> _TO DO_
Read the data line by line and say how many lines contain the string "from", giving the number alone.

*-*-*

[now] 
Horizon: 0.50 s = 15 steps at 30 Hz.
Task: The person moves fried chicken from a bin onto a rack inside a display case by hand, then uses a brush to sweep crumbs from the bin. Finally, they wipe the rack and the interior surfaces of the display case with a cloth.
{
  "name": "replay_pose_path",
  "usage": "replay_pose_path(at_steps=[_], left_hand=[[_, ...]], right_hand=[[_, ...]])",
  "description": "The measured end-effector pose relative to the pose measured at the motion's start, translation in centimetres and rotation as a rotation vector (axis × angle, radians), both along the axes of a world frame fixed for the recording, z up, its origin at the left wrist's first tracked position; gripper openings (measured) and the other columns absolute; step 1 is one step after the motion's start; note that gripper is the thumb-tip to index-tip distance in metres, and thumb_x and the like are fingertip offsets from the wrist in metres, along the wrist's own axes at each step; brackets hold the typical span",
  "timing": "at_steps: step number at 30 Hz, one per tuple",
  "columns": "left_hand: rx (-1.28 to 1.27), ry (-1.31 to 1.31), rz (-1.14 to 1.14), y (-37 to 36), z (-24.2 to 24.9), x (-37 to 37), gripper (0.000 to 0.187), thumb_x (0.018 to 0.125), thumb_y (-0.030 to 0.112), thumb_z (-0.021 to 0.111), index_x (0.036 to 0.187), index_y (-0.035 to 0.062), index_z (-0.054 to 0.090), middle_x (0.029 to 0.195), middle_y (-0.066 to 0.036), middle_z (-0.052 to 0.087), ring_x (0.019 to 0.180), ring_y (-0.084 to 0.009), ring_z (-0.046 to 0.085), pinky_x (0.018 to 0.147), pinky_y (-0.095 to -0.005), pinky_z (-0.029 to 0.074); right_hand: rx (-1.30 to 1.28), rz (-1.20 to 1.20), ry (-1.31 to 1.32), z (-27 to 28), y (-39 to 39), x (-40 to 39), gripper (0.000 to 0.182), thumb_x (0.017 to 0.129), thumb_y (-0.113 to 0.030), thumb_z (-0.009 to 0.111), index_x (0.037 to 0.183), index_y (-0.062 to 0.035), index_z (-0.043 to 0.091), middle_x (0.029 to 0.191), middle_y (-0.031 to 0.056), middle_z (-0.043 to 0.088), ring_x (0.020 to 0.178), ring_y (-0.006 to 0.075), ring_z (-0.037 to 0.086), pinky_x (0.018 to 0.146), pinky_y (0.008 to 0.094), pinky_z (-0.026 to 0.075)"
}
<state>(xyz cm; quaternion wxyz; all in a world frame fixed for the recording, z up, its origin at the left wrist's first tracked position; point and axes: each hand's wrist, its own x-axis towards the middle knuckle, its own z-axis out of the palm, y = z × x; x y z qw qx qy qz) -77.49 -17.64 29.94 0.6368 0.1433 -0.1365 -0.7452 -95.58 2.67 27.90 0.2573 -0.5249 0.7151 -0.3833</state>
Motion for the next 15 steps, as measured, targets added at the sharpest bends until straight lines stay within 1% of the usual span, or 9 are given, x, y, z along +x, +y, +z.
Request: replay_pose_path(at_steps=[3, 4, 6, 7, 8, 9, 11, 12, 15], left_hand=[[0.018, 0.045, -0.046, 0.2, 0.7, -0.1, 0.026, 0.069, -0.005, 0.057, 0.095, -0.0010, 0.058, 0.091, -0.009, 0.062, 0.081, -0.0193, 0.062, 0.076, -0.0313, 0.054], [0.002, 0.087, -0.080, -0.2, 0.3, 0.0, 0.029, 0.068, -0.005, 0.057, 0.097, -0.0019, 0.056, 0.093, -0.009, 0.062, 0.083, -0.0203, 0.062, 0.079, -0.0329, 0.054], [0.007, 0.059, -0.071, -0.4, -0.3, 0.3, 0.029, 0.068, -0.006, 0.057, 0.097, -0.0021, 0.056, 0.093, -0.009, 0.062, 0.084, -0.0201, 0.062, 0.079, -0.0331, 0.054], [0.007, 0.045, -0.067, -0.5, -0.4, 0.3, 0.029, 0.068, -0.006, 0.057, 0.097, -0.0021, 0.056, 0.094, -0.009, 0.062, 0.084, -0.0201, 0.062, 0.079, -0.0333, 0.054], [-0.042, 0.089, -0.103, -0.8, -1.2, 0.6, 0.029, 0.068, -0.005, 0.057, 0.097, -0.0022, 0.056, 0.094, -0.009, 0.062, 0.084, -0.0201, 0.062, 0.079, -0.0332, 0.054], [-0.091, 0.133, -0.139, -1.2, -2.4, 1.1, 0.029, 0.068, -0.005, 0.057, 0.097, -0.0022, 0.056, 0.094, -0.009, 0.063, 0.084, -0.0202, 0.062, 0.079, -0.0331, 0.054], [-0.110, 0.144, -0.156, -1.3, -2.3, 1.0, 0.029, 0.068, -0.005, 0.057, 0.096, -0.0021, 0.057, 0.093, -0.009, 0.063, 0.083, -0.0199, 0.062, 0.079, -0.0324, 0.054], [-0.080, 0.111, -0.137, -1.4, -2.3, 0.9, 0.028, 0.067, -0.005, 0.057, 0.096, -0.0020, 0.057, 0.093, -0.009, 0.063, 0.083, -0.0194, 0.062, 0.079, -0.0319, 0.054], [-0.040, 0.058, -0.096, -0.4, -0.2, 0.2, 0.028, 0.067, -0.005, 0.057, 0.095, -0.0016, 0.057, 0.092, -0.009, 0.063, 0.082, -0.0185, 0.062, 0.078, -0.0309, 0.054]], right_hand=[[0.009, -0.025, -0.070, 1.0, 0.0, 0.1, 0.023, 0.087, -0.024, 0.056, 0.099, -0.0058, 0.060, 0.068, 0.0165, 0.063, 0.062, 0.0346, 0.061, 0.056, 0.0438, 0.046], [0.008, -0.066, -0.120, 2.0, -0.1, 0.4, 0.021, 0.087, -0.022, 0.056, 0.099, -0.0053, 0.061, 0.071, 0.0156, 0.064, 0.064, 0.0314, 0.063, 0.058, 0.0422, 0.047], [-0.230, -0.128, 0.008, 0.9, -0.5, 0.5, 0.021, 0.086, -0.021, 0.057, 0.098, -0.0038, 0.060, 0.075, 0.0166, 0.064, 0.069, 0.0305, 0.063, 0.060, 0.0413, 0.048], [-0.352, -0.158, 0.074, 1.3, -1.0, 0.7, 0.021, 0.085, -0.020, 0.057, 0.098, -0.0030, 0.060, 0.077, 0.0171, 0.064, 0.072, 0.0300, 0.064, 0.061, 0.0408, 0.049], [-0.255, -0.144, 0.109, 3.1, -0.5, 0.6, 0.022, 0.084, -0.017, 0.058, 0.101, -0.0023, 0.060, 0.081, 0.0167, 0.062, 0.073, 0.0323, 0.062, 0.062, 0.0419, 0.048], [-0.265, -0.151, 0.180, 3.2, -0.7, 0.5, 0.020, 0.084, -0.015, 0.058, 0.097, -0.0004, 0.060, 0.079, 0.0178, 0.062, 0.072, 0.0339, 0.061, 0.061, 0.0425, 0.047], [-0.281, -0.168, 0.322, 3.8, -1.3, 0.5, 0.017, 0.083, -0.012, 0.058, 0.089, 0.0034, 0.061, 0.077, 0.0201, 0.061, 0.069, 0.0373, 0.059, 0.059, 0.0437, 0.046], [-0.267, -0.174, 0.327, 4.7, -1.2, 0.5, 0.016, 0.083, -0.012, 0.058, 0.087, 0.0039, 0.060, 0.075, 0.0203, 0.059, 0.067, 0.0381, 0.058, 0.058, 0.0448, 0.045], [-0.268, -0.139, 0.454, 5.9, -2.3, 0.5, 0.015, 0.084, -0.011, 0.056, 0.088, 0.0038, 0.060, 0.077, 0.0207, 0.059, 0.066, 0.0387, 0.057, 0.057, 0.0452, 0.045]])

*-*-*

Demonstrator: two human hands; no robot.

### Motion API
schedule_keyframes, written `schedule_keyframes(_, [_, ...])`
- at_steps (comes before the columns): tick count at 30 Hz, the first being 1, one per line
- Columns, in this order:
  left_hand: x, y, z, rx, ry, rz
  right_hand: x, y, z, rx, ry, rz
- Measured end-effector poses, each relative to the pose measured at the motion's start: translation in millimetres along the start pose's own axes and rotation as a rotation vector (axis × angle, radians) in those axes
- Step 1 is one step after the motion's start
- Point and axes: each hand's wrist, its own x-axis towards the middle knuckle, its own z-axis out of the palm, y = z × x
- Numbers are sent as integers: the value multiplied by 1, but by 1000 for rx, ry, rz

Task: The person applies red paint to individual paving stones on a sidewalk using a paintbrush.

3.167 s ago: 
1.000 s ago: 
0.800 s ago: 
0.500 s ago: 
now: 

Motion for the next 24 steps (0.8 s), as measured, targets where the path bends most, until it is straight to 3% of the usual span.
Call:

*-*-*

> _WRITTEN RESPONSE_
2